[Task objective]
Once the line with "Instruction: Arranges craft" is found in the material, write out that line and every later line exactly, through the end.

[Information provided]
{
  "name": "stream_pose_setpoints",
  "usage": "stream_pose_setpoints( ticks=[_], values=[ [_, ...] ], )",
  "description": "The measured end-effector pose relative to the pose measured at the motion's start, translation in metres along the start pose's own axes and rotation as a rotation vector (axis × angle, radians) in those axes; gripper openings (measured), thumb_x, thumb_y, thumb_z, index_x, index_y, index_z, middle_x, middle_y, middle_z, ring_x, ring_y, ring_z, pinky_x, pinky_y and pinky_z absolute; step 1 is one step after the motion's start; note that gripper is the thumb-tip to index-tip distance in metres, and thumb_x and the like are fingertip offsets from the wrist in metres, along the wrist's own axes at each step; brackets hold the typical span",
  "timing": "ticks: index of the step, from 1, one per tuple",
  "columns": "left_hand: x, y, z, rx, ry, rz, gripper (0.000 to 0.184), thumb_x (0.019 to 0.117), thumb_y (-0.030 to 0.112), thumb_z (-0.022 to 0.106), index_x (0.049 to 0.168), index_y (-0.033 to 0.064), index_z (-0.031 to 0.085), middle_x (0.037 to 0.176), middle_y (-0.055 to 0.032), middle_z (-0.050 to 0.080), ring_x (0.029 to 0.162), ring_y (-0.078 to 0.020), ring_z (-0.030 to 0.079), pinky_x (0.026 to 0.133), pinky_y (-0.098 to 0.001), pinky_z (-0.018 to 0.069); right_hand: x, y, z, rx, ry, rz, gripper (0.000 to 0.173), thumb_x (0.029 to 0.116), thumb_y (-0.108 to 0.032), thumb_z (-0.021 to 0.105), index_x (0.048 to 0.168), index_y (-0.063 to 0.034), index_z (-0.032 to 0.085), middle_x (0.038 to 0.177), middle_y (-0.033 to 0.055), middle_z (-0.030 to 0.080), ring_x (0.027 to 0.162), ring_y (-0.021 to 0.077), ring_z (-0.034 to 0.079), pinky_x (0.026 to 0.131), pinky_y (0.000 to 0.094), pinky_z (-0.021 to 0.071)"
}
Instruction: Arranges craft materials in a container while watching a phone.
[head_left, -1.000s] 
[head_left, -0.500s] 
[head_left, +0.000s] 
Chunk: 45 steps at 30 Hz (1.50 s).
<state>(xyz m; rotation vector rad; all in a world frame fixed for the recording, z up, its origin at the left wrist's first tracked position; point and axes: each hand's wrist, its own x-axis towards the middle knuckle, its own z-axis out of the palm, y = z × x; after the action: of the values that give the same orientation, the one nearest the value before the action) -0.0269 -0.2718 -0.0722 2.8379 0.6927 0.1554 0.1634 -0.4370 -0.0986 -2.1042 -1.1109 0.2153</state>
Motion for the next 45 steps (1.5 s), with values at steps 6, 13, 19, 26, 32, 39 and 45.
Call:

[Result for this exercise]
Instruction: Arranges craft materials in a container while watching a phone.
[head_left, -1.000s] 
[head_left, -0.500s] 
[head_left, +0.000s] 
Chunk: 45 steps at 30 Hz (1.50 s).
<state>(xyz m; rotation vector rad; all in a world frame fixed for the recording, z up, its origin at the left wrist's first tracked position; point and axes: each hand's wrist, its own x-axis towards the middle knuckle, its own z-axis out of the palm, y = z × x; after the action: of the values that give the same orientation, the one nearest the value before the action) -0.0269 -0.2718 -0.0722 2.8379 0.6927 0.1554 0.1634 -0.4370 -0.0986 -2.1042 -1.1109 0.2153</state>
Motion for the next 45 steps (1.5 s), with values at steps 6, 13, 19, 26, 32, 39 and 45.
Call:

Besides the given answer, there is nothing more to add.